Orville Redenbacher is one of the most inspirational people in the 20th century for many reasons. Orville is a local icon to Indiana. Orville Redenbacher was born in the small farm town of Brazil Indiana. One of the most inspirational things about Orville’s success story is how he grew his company from selling popcorn kernels out of the back of his car to a multimillion dollar household name.
Orville was born on a farm in Brazil Indiana in 1907; growing up, Orville was active in the local 4H chapter. At the young age of 12 Orville followed his passion of popcorn and started selling popping corn he grew himself. This became his business which paid for his college. Orville Redenbacher not only earned a Bachelor of Science in agriculture at Purdue, but he was also on the Purdue track team. He then worked as a Vigo County Farm Bureau extension agent in Terre Haute, Indiana. Orville also ran a successful fertilizer company which made him wealthy. It wasn’t until about sixteen years after going to college that the name Orville Redenbacher hit supermarket shelves in 1944.

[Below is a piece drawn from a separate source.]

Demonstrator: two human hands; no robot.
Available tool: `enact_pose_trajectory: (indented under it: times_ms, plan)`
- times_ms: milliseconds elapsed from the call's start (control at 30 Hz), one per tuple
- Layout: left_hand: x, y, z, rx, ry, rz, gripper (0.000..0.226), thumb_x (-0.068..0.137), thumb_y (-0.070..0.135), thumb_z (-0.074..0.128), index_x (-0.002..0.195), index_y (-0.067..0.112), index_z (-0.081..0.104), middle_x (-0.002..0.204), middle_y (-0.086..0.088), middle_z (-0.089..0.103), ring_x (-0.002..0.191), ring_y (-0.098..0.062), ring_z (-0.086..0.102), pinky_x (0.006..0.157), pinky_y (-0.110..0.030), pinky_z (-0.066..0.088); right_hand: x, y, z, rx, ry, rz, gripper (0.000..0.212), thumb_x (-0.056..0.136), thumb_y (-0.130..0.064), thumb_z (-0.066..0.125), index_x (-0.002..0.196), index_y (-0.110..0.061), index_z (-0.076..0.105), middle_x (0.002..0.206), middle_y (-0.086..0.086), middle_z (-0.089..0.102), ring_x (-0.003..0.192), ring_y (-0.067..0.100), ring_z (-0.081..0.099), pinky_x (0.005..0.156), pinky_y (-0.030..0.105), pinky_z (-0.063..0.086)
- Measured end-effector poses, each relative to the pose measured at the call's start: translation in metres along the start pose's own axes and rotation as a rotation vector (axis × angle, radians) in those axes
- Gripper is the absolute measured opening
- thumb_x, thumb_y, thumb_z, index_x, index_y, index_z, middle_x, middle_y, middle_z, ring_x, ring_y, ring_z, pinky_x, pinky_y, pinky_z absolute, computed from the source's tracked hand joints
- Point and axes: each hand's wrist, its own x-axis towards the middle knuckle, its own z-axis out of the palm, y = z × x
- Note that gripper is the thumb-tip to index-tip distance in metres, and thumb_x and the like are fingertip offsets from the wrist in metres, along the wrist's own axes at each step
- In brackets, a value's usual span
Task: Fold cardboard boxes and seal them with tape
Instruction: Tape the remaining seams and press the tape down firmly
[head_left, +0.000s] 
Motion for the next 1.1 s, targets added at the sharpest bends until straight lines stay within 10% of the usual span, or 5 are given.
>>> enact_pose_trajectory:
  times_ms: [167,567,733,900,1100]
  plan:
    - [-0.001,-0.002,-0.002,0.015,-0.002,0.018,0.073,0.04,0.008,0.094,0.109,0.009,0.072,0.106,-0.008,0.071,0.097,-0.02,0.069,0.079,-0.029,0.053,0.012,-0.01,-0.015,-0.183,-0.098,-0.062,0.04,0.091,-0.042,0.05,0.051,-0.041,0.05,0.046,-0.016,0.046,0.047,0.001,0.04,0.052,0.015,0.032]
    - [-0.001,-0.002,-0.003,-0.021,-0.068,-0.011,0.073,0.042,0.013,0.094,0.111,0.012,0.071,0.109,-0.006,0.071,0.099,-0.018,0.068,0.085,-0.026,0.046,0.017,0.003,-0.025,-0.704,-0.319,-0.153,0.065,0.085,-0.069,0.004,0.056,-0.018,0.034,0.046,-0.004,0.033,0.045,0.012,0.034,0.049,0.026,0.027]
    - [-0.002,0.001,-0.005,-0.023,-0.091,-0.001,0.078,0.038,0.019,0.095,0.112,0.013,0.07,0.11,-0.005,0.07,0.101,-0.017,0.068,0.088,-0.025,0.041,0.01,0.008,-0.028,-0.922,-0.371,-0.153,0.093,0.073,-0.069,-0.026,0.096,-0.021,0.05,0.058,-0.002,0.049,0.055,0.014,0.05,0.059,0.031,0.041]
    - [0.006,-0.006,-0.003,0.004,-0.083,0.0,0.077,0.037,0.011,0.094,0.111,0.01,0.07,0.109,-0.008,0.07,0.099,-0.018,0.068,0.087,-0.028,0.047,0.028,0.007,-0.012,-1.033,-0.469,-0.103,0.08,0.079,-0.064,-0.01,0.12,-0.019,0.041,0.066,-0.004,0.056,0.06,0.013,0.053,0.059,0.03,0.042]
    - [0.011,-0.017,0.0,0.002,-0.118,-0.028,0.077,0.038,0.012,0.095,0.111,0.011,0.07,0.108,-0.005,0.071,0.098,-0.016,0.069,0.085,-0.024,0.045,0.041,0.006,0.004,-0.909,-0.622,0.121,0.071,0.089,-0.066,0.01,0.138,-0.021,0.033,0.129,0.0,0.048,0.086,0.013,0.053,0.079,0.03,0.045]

In 1965 Orville Redenbacher and his business partner Charles Bowman worked hard to perfect their perfect popcorn hybrid. In 1951 they bought George F. Chester and Son seed corn plant near the city of Valparaiso, Indiana. They named the company “Chester Hybrids”. When asked about making the plant Orville stated “We dried continuously day and night. We had no efficient way to do it, so we built this new popcorn plant” (Orville Redenbacher). Orville and his partner tried tens of thousands of different strains of popping corn before settling on a hybrid they named “RedBow”. The first inspirational about Orville was his persistence, hard work, and dedication. His hard w...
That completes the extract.